Fitch tobacco call touts 100+ listeners

More than 100 callers participated in Fitch's 11:00 a.m. conference call today on the state of the tobacco industry and the drivers of the recent downgrades. In all, the entire tobacco settlement ABS sector was downgraded, affecting approximately $18 billion in bonds.

Currently, Fitch’s settlement backed bonds – with top classes at ‘BBB’ — enjoy a one-notch separation from the agency’s industry rating, which is now at ‘BBB-’. While these are closely aligned, as the payments to the master settlement are essentially payments by the industry to the states, Fitch believes that the participating tobacco companies are slightly more likely to honor their master settlement payments in bankruptcy than their unsecured debt, mostly because the contract to pay is executory, which means that if the tobacco company continues making payments, the States will not sue them again.

On Fitch’s Kevin Duignan of the ABS group indicated that it’s possible the notching differential could change if the industry were to experience another major downgrade, though it would depend on the nature of the event triggering the downgrade.

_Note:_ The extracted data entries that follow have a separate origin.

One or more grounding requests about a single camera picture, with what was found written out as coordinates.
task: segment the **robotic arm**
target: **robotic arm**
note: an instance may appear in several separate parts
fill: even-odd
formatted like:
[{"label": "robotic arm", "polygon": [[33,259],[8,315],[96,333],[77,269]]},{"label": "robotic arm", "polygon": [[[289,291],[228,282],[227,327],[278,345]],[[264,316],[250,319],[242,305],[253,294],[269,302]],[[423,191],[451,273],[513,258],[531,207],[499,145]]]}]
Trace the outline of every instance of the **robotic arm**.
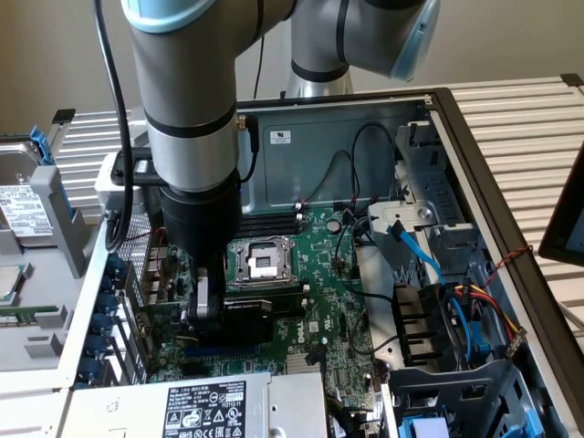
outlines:
[{"label": "robotic arm", "polygon": [[189,320],[221,326],[224,250],[241,223],[235,59],[292,16],[288,96],[350,92],[349,65],[411,79],[439,0],[122,0],[170,240],[198,278]]}]

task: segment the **green circuit board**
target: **green circuit board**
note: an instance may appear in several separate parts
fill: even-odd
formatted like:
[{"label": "green circuit board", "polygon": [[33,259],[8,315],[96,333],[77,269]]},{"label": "green circuit board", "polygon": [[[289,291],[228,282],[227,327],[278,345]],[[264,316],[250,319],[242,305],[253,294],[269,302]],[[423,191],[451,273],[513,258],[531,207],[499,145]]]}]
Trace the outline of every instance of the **green circuit board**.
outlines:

One theoretical example would be a bankruptcy of one of the major tobacco companies, where the company immediately affirmed its intention to keep paying into the MSA. In this case, while the corporate rating would drop to ‘D’, possibly impacting the industry rating, there would be grounds to further separate the MSA-backed deals from the corporate credit of the industry.

“If that were to happen, we’d have a big uncertainty lifted,” said Michael Dean, a managing director at Fitch.